The green beans and peppers from this week's shopping were a natural combination for a salad: I simply sliced some of the roasted red pepper and mixed it with the steamed green beans, adding sliced onion, garlic, parsley, and a vinaigrette dressing. This, too, was an accompaniment to the other dishes during the week.
And today, the last of the chicken: I've turned it into arroz con pollo, and have snapped a picture of the results for you. We learned how to make arroz con pollo Colombian-style from Colombian friends in New Orleans. They taught us to wash a handful of raw rice well under running water, rubbing the grains together to remove the starch until the water runs clear.

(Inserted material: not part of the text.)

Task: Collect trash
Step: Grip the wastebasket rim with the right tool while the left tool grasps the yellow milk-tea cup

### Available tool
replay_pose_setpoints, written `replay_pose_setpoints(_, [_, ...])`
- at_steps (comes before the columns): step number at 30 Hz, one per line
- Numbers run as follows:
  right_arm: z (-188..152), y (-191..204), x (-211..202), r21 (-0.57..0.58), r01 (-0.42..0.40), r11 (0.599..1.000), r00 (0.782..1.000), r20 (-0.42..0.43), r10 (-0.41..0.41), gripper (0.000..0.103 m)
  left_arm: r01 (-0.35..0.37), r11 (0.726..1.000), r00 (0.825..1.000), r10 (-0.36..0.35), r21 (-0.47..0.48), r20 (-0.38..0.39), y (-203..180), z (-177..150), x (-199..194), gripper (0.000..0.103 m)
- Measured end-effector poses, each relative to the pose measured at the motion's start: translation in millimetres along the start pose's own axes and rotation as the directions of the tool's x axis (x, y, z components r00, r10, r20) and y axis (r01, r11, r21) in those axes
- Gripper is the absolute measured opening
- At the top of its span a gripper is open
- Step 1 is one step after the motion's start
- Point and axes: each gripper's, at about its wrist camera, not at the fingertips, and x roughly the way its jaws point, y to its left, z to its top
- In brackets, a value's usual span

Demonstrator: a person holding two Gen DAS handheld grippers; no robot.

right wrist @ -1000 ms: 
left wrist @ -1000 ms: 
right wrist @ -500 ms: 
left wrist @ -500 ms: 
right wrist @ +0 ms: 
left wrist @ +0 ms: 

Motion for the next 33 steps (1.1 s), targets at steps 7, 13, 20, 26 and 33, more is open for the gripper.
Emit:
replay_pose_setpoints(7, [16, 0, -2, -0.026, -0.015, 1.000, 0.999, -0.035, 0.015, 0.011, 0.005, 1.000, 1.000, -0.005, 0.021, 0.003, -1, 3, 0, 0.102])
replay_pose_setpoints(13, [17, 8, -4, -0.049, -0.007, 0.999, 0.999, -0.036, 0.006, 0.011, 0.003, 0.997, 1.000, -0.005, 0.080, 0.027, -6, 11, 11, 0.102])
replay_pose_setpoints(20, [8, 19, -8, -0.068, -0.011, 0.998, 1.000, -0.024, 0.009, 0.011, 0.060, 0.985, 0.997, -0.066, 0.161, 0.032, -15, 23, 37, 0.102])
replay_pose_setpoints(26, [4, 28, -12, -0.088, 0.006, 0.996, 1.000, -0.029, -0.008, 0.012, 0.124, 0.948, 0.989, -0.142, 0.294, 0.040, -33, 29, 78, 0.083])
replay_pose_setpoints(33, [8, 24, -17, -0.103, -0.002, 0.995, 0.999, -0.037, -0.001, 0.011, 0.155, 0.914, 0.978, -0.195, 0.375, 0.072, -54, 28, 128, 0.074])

Then they instructed us to fry the rice in a large, heavy skillet with a goodly amount of olive oil, adding chopped onion and garlic as the rice reaches a golden-brown stage, and then quickly adding ladles of tomato sauce or chopped tomatoes, along with ladles of chicken broth, and whatever seasonings one wants. I've added cumin, dried chile peppers (ground), salt, and pepper. Cooked chicken also goes into the mixture at this point, of course, chopped up.

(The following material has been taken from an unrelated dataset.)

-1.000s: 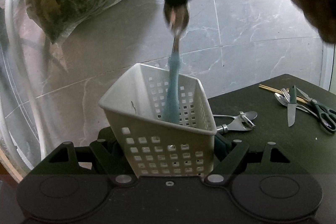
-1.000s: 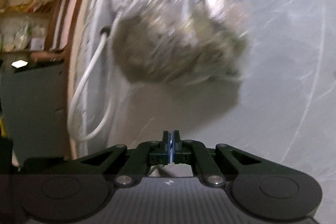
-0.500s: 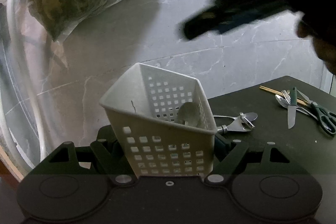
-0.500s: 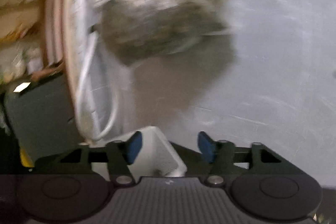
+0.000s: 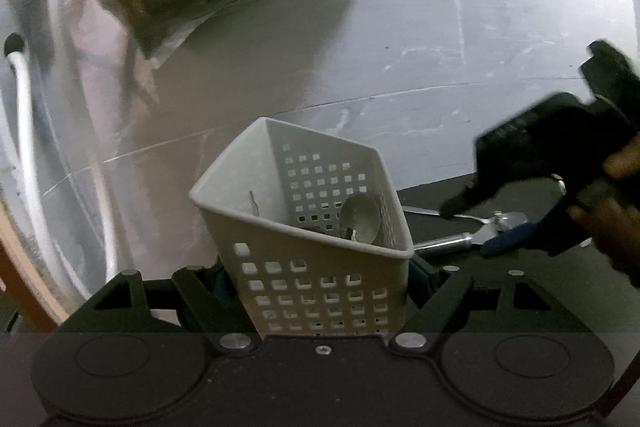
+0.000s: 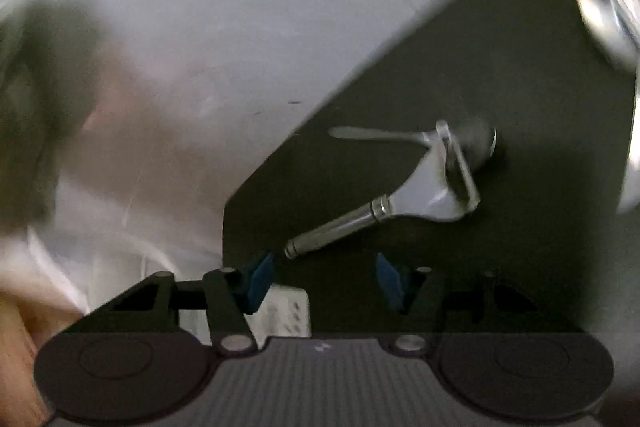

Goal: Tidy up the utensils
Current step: 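Grasp the silver peeler by its handle with the right tool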

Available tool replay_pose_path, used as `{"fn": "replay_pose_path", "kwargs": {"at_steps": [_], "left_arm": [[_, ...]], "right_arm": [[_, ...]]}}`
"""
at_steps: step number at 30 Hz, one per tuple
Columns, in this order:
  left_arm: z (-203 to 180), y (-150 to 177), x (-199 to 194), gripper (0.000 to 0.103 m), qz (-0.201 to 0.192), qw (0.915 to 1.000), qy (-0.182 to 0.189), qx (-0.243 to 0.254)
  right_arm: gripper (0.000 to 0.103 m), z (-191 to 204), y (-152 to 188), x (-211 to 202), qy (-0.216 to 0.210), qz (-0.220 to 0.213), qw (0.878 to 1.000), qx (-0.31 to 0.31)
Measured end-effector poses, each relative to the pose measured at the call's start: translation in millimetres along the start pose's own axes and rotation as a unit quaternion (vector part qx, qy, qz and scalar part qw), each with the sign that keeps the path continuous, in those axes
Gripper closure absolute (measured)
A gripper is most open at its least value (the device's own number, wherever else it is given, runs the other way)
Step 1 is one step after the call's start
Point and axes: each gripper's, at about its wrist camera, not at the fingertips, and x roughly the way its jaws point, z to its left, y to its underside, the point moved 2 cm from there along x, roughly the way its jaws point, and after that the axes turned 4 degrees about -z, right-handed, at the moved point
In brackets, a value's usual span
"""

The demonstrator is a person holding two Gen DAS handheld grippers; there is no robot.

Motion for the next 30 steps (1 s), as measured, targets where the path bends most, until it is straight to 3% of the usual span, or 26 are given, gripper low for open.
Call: {"fn": "replay_pose_path", "kwargs": {"at_steps": [2, 5, 6, 8, 9, 12, 17, 20, 23, 26, 30], "left_arm": [[4.8, 2.0, -1.5, 0.022, 0.0, 1.0, -0.003, -0.002], [12.6, 3.6, -1.6, 0.022, -0.003, 1.0, 0.0, -0.003], [14.5, 4.1, -1.3, 0.022, -0.004, 1.0, 0.002, -0.002], [16.7, 4.4, -0.4, 0.022, -0.007, 1.0, 0.007, 0.0], [18.2, 4.6, 0.1, 0.022, -0.009, 0.9999, 0.01, 0.0], [22.1, 6.1, 0.9, 0.022, -0.013, 0.9998, 0.017, 0.003], [27.3, 7.4, 2.6, 0.022, -0.018, 0.9993, 0.031, 0.008], [27.8, 8.7, 1.3, 0.022, -0.02, 0.999, 0.039, 0.011], [29.1, 10.1, 0.5, 0.022, -0.023, 0.9986, 0.044, 0.013], [29.1, 10.3, 1.1, 0.022, -0.026, 0.9982, 0.051, 0.016], [26.9, 10.8, 0.6, 0.022, -0.03, 0.9977, 0.058, 0.019]], "right_arm": [[0.043, -0.1, -7.9, 5.8, 0.025, -0.018, 0.998, 0.056], [0.044, 4.0, -17.0, 18.4, 0.107, -0.034, 0.983, 0.143], [0.049, 4.2, -19.2, 24.2, 0.134, -0.033, 0.977, 0.164], [0.073, 5.2, -21.0, 29.4, 0.165, -0.049, 0.965, 0.196], [0.079, 6.8, -22.4, 31.6, 0.178, -0.054, 0.959, 0.213], [0.08, 8.8, -23.1, 31.4, 0.193, -0.061, 0.95, 0.237], [0.084, 7.3, -17.5, 25.0, 0.197, -0.062, 0.953, 0.222], [0.085, 4.0, -14.1, 11.6, 0.209, -0.034, 0.962, 0.173], [0.084, 15.3, -14.6, 10.1, 0.234, 0.014, 0.971, 0.047], [0.083, 32.6, -20.8, 20.0, 0.264, 0.04, 0.962, -0.052], [0.083, 52.1, -19.5, 30.9, 0.28, 0.055, 0.949, -0.132]]}}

When all is well-mixed, one turns the heat very low and covers the skillet. It's hard to give a rule of thumb for how much liquid to add. The amount depends on the amount of rice you've used. I find that one should err on the side of adding too much, since the rice will absorb generous amounts of liquid as it cooks--but it's best to add liquid a bit at a time as the arroz cooks, adding liquid only as you see it's needed, as in making a risotto.
Our Colombian friends caution against stirring the arroz as it cooks, so we avoid doing so, but we do check periodically to assure that it's not burning on bottom--and we scrape the bottom of the mixture to keep it from sticking too much. The rice mixture that does stick to the skillet will, of course, soften and amalgamate with the rest of the arroz once the cooking is finished, if you let it all sit awhile in the skillet.
As you can see, I've topped the arroz with the last of the roasted red peppers cut into rajas, and have topped everything with a handful of chopped cilantro. And because we have one last serving of the mustard greens mixed with Swiss chard, I'm pretty sure that the greens will become a salad this evening, to be eaten with the arroz con pollo.
Down the road--perhaps this weekend--I'll tell you about a book I've meant to recommend for almost two years now, Tamar Adler's An Everlasting Meal, which describes her own way of shopping and cooking, a way that's in very many respects close to what I describe above.